The Medicines and Healthcare products Regulatory Agency (MHRA) has issued new guidance to help manufacturers meet UK medical devices regulations and ensure that digital mental health technologies are ‘effective, reliable, and acceptably safe.’
The MHRA said: “From mental health apps and AI-powered assessments to virtual reality therapy, digital mental health technologies are increasingly being used by individuals and the NHS to support mental health. Digital mental health technologies that diagnose, prevent, or treat conditions using complex software must meet medical device standards to ensure they are effective and acceptably safe, just like any other medical device. Manufacturers may be unsure how medical devices regulations apply to software, which products are regulated, how they are assessed, and what evidence is required.”
The new guidance thus explains:
- How to define and communicate the intended purpose of a digital mental health technology.
- When such a technology is considered a medical device under UK law.
- How risk classification is determined, ‘ensuring proportionate regulation for different types of technologies’.
For people using mental health apps, the MHRA says this ‘means greater confidence in the tools they rely on’.

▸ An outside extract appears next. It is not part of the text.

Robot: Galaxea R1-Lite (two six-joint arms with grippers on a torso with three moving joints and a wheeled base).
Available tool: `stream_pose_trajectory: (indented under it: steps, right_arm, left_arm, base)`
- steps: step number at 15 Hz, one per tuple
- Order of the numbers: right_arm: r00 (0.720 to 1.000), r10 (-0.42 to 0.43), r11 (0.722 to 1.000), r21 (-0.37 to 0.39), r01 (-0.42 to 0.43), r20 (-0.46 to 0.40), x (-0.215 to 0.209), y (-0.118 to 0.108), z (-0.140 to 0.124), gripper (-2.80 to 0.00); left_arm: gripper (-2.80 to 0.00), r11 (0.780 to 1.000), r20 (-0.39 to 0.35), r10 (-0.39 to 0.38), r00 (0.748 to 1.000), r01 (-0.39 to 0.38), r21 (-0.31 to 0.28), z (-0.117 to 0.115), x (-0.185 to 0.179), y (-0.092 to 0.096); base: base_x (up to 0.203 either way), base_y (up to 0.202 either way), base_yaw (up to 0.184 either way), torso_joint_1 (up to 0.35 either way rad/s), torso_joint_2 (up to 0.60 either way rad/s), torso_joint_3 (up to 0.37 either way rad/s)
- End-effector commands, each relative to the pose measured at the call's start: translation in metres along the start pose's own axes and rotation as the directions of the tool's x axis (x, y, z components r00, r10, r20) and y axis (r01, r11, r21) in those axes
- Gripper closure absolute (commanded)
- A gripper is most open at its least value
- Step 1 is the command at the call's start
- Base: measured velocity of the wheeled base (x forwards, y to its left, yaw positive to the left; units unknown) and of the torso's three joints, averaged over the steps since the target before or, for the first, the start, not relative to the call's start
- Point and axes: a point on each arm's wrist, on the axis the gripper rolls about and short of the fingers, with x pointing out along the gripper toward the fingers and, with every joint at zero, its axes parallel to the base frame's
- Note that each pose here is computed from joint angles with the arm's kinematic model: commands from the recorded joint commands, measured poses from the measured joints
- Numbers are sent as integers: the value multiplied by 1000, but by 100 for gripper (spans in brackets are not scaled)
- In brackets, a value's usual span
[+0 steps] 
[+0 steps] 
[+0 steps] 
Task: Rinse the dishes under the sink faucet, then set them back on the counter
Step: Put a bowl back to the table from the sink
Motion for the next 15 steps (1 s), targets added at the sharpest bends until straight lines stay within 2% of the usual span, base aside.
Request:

Rob Reid, the Agency’s Deputy director of Innovative Devices (pictured), said: “Effective and acceptably safe digital tools have huge potential to improve mental health support, making help more accessible than ever. This new guidance aims to support safe access to these important tools by clarifying when a product needs regulatory approval and the steps developers must take. Maintaining clear and proportionate regulatory standards will ensure the public can trust these technologies and benefit from the safe, effective, mental health support they can provide.”

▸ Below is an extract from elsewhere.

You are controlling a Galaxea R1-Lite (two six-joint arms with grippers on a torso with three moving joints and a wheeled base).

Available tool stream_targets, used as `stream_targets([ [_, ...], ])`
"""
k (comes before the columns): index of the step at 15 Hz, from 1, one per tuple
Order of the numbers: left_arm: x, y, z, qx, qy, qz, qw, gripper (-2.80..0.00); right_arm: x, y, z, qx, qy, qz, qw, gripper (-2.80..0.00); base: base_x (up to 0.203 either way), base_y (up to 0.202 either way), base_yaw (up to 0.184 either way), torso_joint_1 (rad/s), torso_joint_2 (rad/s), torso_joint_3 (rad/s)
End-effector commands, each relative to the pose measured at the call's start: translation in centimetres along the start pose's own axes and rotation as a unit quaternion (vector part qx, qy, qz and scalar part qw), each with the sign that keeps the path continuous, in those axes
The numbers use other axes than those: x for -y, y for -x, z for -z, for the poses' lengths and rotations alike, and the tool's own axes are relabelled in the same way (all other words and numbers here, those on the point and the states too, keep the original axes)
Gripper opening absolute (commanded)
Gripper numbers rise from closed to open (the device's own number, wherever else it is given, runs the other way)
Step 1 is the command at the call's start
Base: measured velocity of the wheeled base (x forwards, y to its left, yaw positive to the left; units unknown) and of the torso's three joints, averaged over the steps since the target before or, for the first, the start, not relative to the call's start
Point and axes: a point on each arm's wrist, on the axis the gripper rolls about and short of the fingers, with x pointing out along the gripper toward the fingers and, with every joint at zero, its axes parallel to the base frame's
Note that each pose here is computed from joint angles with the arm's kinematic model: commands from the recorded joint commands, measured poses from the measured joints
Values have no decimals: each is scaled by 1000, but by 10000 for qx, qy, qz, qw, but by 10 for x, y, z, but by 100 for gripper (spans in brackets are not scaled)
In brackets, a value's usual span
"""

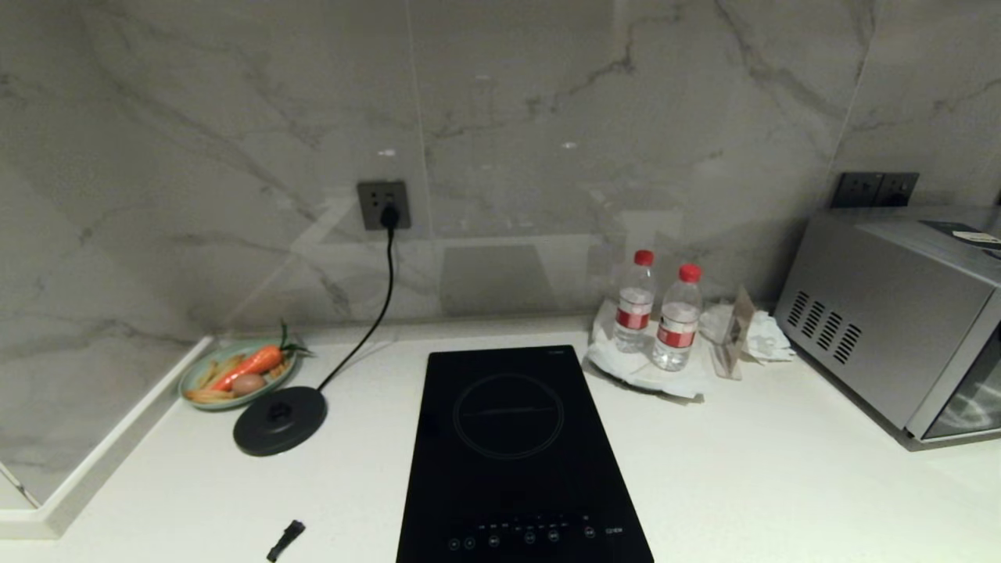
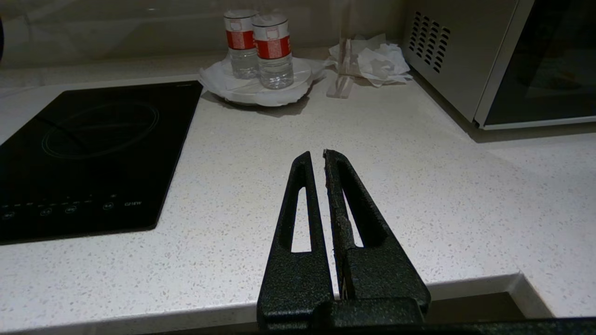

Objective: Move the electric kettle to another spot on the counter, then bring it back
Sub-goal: Grab the kettle

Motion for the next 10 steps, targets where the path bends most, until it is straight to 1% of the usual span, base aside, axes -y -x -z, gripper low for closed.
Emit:
stream_targets([
  [1, 0, 0, 0, -10, 0, -4, 10000, -280, 0, 0, 0, -7, 2, -3, 10000, -280, 0, 0, 0, 144, -356, -212],
  [10, 0, 0, 0, -10, 0, -4, 10000, -280, 0, 0, 0, -7, 2, -11, 10000, -280, 0, 0, 0, 148, -342, -191],
])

The guidance is one of the outputs from a three-year Wellcome-funded project, launched in 2023, to explore the regulation of digital mental health products. Developed by the MHRA, with input from the National Institute for Health and Care Excellence (NICE), NHS experts, researchers, healthcare professionals, and people with lived experience, it aims to meet both clinical and real-world needs, to address the growing mental health crisis in the UK.

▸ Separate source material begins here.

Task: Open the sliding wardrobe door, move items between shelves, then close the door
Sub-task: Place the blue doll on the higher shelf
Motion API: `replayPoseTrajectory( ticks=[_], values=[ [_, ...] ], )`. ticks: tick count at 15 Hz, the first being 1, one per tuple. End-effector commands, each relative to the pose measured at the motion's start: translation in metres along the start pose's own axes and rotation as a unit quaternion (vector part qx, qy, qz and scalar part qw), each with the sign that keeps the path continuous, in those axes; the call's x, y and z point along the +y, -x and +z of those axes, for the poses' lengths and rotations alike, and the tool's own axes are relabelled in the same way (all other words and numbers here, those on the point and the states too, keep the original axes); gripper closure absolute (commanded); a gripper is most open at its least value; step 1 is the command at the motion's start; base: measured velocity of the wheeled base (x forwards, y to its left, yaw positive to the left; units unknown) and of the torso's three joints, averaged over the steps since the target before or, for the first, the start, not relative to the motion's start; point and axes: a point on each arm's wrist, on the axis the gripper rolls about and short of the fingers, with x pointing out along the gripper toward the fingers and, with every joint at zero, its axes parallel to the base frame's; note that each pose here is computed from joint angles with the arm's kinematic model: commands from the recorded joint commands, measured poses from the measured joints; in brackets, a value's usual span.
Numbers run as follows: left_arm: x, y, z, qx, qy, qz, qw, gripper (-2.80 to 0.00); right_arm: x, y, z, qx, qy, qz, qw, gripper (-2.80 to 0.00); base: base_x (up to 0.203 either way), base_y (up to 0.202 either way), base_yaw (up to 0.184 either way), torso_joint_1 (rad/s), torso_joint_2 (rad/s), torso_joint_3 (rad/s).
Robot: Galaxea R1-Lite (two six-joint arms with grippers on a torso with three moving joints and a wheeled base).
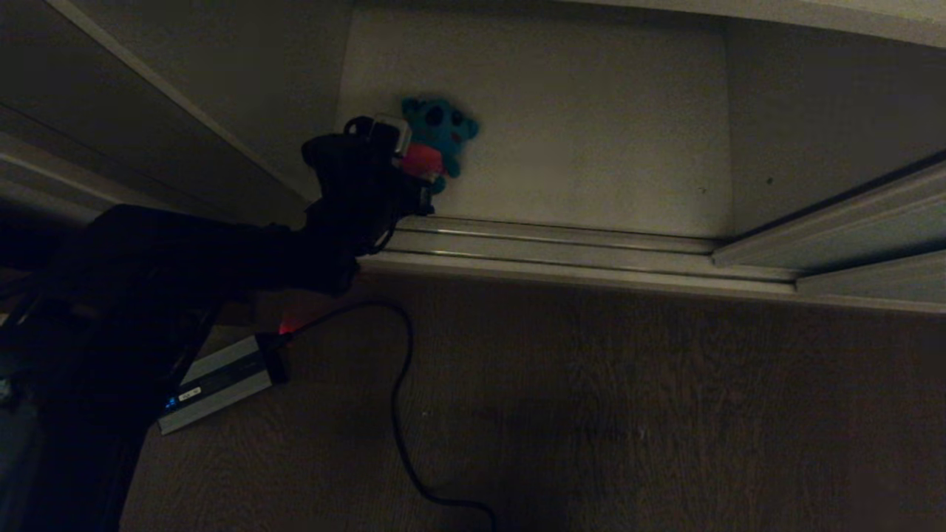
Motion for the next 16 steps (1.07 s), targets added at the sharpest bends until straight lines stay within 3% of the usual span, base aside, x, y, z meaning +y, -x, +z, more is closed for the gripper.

Mark Salmon, Deputy director of Science Evidence and Analytics at NICE, said:
Providing more detailed guidance to the developers of digital mental health technologies helps us ensure that technologies being considered for NICE assessments have received an appropriate level of regulatory scrutiny to assure their safety. There are many types of technologies available, and it is important people can understand how regulations apply to different products. This guidance will help inform our evaluations, and ensure NICE is able to publish useful, usable, and timely guidance that allows people with mental health conditions to access safe and effective innovations faster.”
Professor Miranda Wolpert, director of Mental Health at Wellcome, which funded the project, said: “With millions of people around the world held back by mental health problems, digital mental health therapies have huge potential to be scalable and accessible.
“It is not easy to navigate between over and under-regulation in this area. In a fast-moving, continuously evolving digital space, these thoughtful guidelines appear well-positioned to strike a pragmatic balance between making digital mental health technologies accessible to those with a range of mental health needs, and ensuring they are safe, effective, and as transparent as possible.”
The full guidance, Digital mental health technology: qualification and classification, is available on the MHRA website.